We compare the proposed model, MAGEC, with four other methods: the pooled estimation method after continuity correction (PEM) [52, 24], the normal approximation method (NAM) [38], the logistic regression method (LRM), and the normal approximation method with robust variance estimator (RVE) [34]. In MAGEC, following the recommendation of the weakly-informative prior distribution for logistic regression models [16], we assign a half-Cauchy prior distribution on the standard deviation of study effects. In PEM [52], we pool observations by incidence level and the 95% nominal confidence intervals (CIs) for AE incidence levels are calculated by the exact binomial test. In NAM, a standard method in practice [38], we use a normal likelihood procedure to estimate the incidence rate by taking the inverse logit of the observed logit incidence [18] of each incidence level weighted by its within-level variance. In LRM, we estimate the AE incidences by an exact method through fitting a generalized linear model with a logit link. In addition, we compare the performance of NAM with and without robust variance estimators [34]. Therefore, in RVE, instead of Fisher information, we implement the sandwich estimator of variance into NAM to improve the robustness of the statistical inference on incidence rates.
Figure 2
Coverage probabilities (CPs) of AE incidences using five methods. We compared the proposed Bayesian model (MAGEC), pooled estimation method after continuity correction (PEM), normal approximate method (NAM), logistic regression model (LRM), as well as normal approximate method with robust variance estimation (RVE) under different total number of studies ($J=10,25,50$) and six scenarios: (S1) 0% left censoring; (S2) 20% left censoring; (S3) 40% left censoring; (S4) 60% left censoring; (S5) 20% right censoring; and (S6) 40% left censoring & 20% right censoring.
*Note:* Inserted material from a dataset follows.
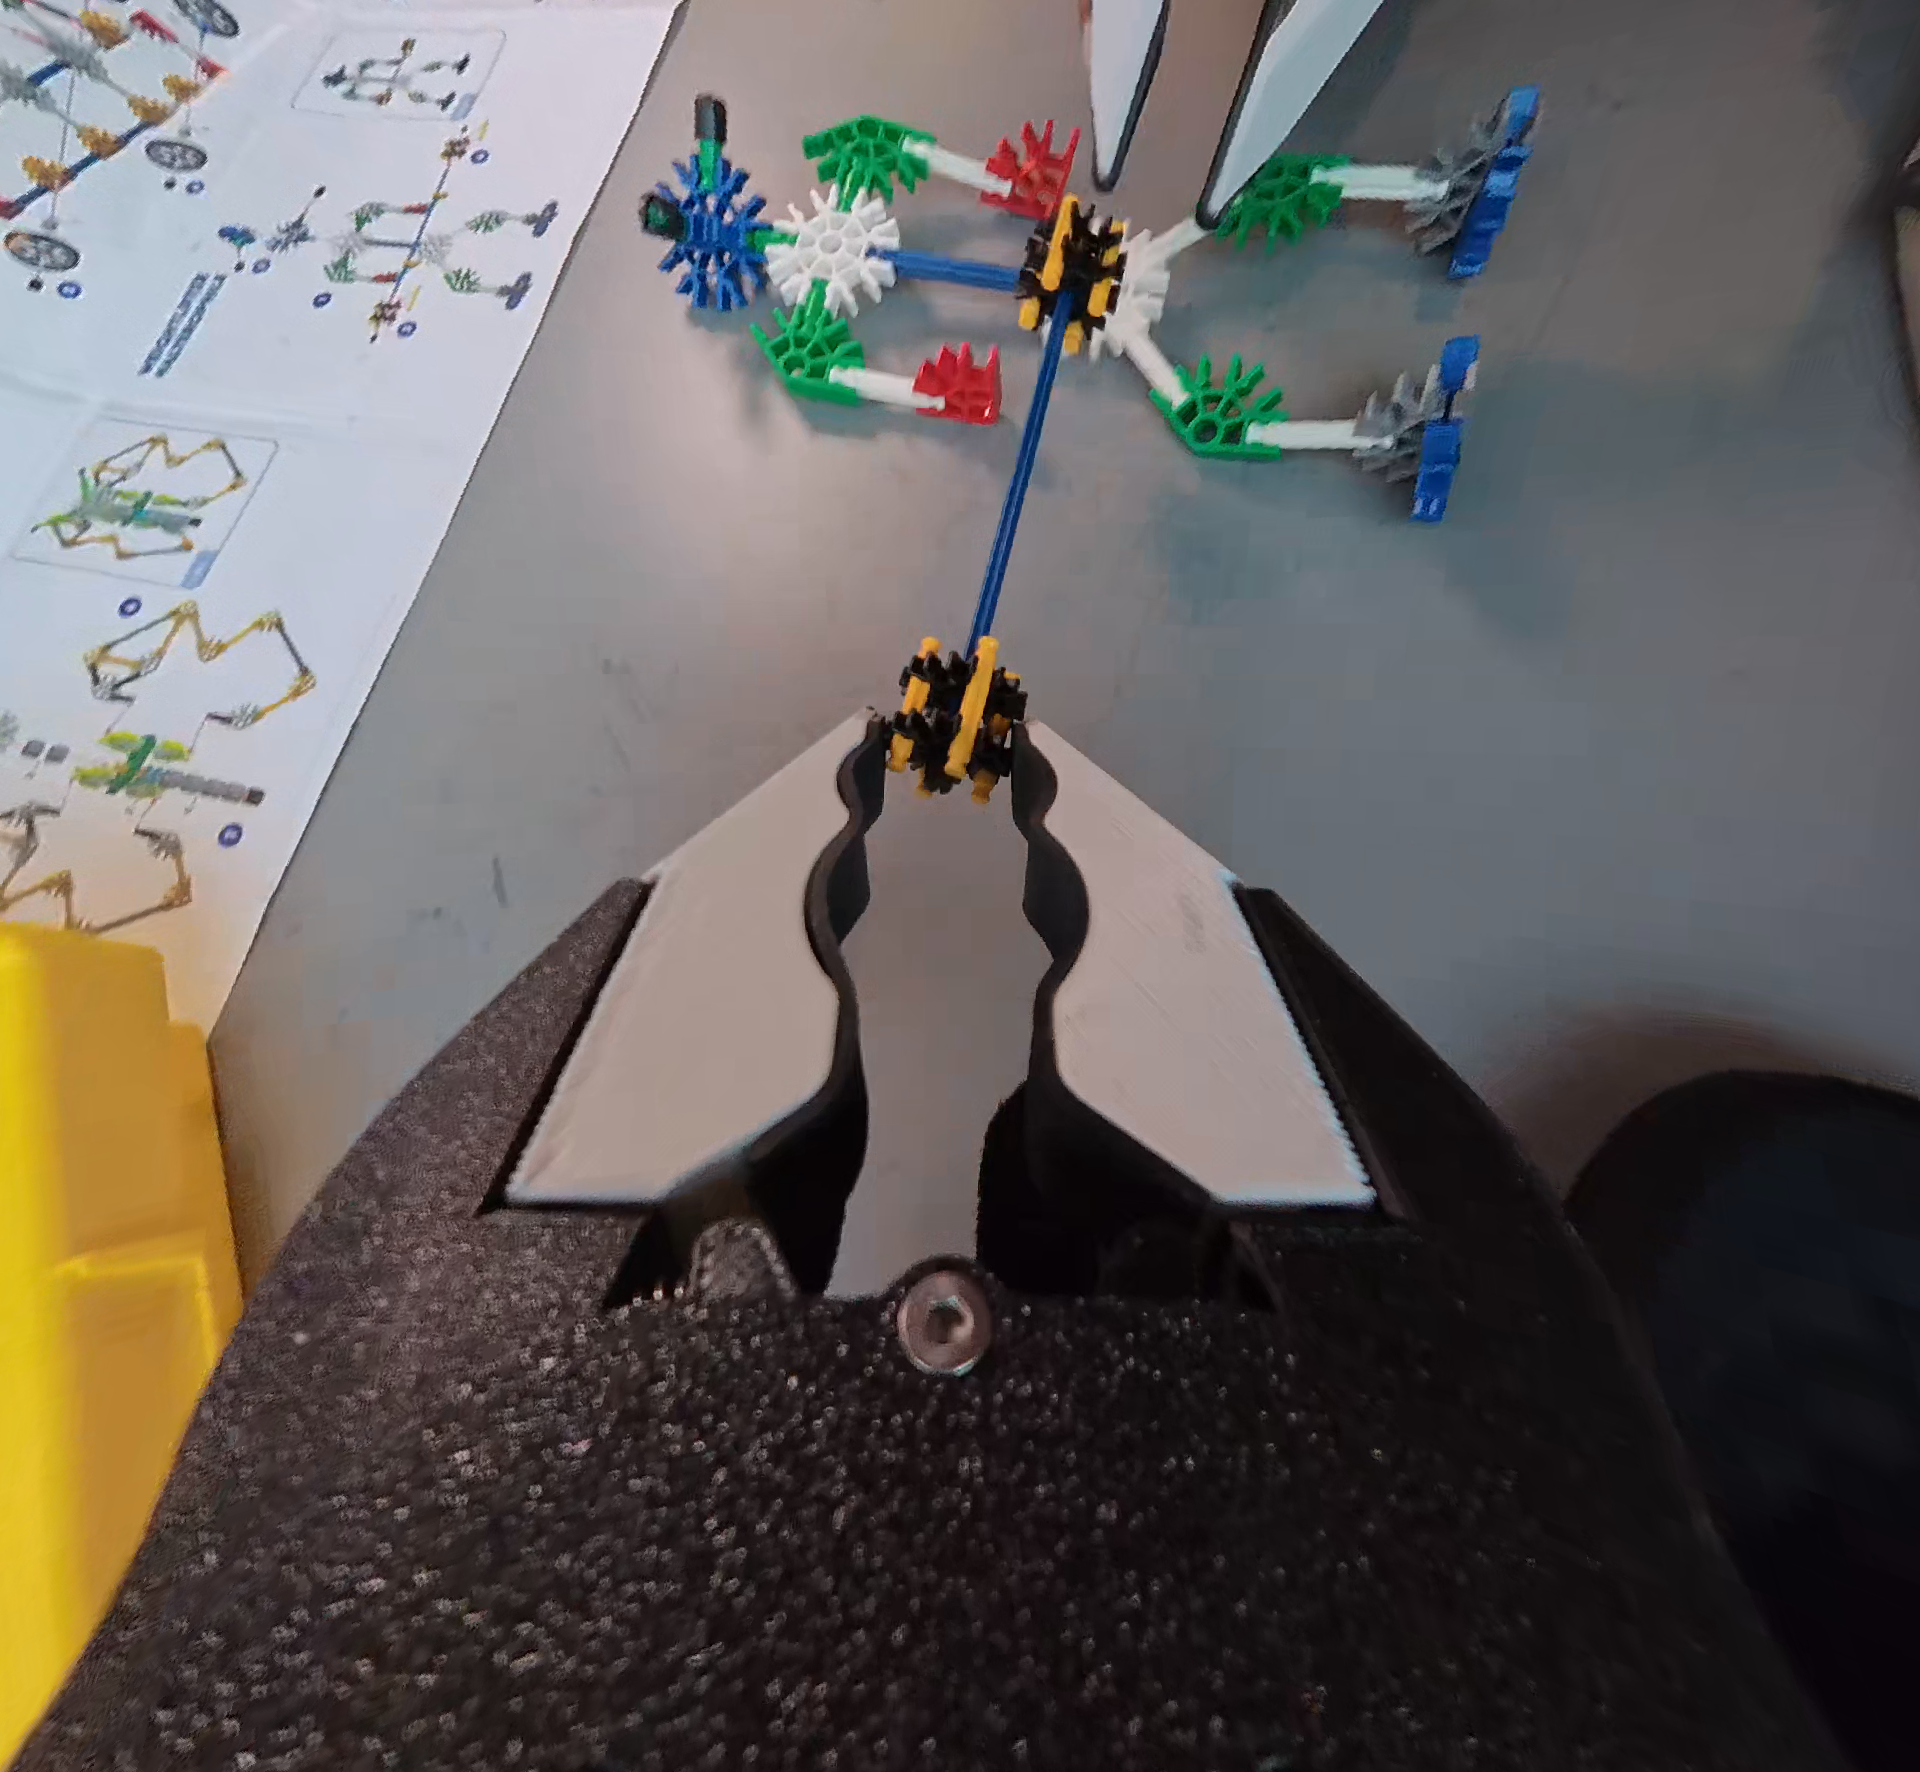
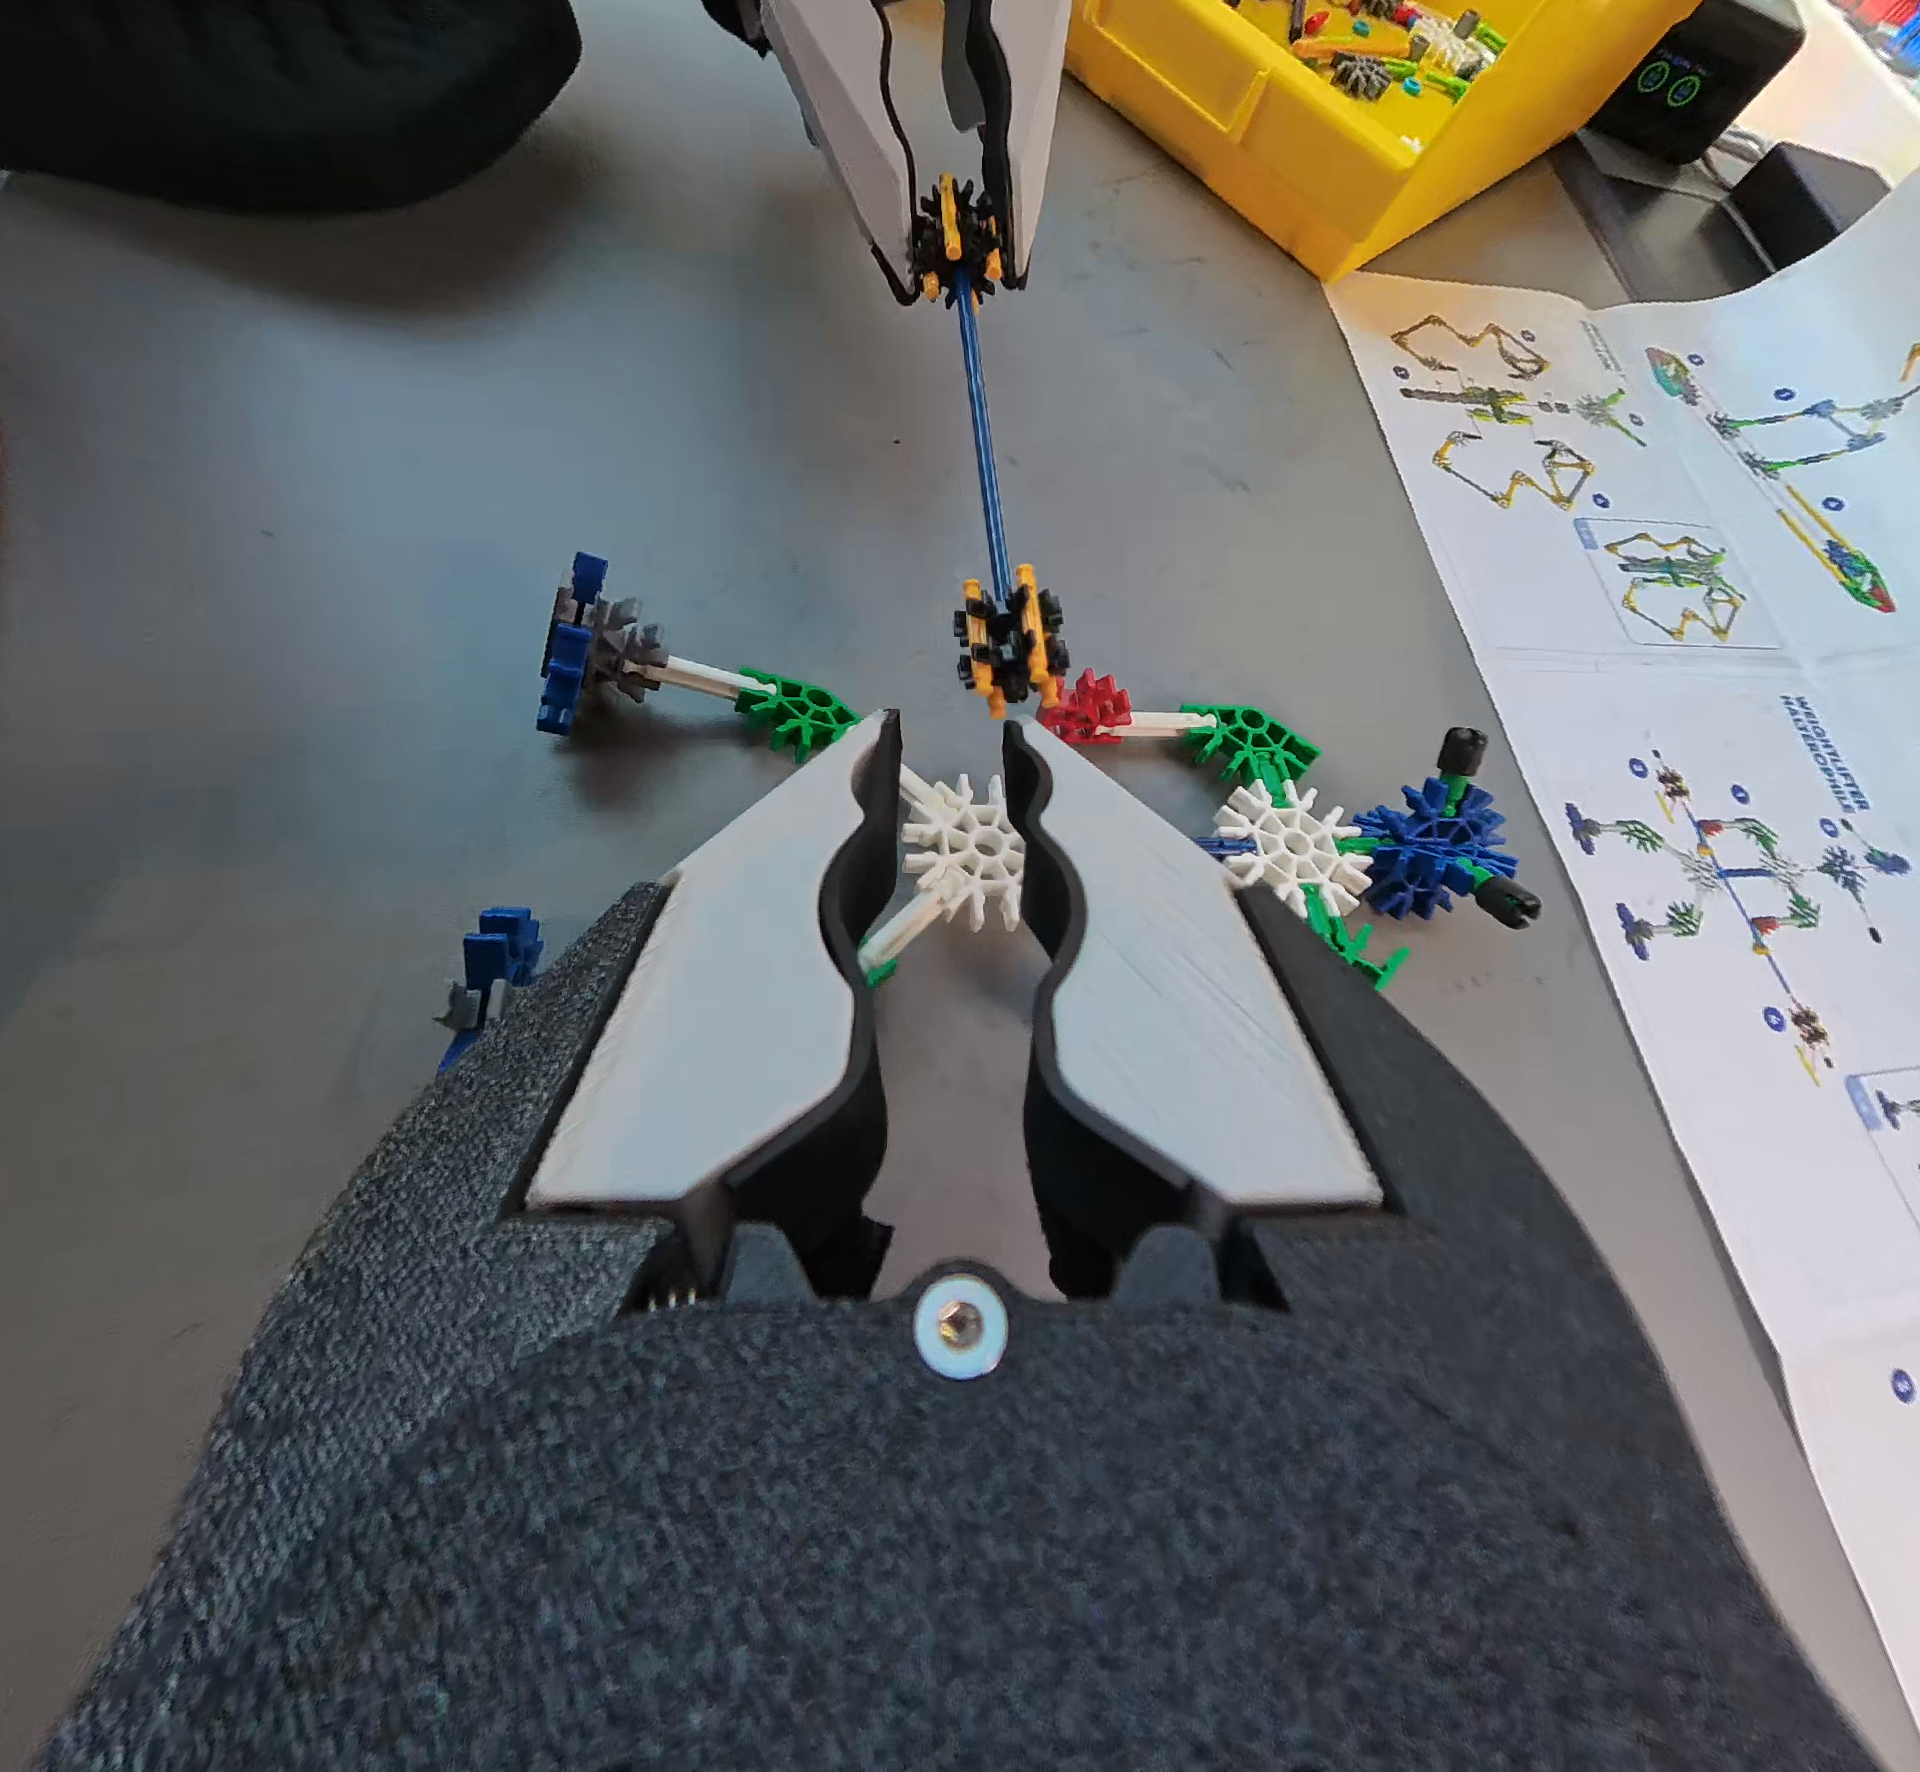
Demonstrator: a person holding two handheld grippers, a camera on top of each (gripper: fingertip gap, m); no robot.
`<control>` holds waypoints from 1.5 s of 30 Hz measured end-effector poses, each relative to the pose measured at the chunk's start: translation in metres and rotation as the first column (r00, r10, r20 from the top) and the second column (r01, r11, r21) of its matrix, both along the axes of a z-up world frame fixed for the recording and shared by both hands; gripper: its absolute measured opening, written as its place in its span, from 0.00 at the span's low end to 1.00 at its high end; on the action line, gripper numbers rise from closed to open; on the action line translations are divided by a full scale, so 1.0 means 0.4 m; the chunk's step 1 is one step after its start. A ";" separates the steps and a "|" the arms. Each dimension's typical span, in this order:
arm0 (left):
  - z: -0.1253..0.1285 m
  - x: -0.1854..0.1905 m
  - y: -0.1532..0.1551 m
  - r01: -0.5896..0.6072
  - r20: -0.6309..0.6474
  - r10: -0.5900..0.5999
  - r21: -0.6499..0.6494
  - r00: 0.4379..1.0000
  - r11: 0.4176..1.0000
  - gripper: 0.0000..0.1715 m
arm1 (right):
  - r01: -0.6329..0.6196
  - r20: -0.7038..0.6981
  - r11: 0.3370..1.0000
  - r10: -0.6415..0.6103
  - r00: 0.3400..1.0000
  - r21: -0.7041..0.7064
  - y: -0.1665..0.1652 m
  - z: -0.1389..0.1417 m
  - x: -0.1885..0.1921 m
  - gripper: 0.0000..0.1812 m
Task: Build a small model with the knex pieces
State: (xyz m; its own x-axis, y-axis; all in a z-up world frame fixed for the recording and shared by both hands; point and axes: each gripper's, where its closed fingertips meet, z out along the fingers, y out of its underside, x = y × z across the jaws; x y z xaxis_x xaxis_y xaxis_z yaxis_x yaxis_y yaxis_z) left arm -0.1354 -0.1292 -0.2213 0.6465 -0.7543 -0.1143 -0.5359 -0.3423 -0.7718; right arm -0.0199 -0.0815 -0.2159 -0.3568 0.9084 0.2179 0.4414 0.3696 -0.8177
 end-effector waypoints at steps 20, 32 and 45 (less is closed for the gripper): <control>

We assess model performance in terms of accuracy in the estimation of the AE incidences. More specifically, we compare the five methods using the following metrics: mean absolute deviation (MAD), root mean squared error (RMSE) of the point estimates (for MAGEC, we use the posterior median), and coverage probability (CP) of the 95% nominal confidence interval (for MAGEC, we use the 95% posterior credible intervals), of the incidence rate parameters of interest in each scenario.
3.2 Simulation Results
The results are based on 10,000 simulated data sets. For each method, we repeated the same data generation procedure in order to be able to compare results across methods. Figure 1 gives boxplots for the point estimates of incidence probabilities by scenario, method and the total number of studies. CPs of three parameters of interest by scenario, method, and the total number of studies are displayed in bar charts in Figure 2. In Table 2, performance in terms of both MAD and RMSE of incidence rates based on the five methods are shown for the four data censoring scenarios. The table that presents two additional data censoring scenarios is available in the Supplementary Material.
Table 2
Mean absolute deviations (MADs) and root mean square errors (RMSEs) of drug incidence probabilities for five methods. We compared the proposed Bayesian model (MAGEC), pooled estimation method after continuity correction (PEM), normal approximate method (NAM), logistic regression model (LRM), as well as normal approximate method with robust variance estimation (RVE) under different study sample sizes ($J=10,25,50$) and four scenarios: (S1) 0% left censoring; (S2) 20% left censoring; (S3) 40% left censoring; and (S4) 60% left censoring. LC = left censoring; RC = right censoring.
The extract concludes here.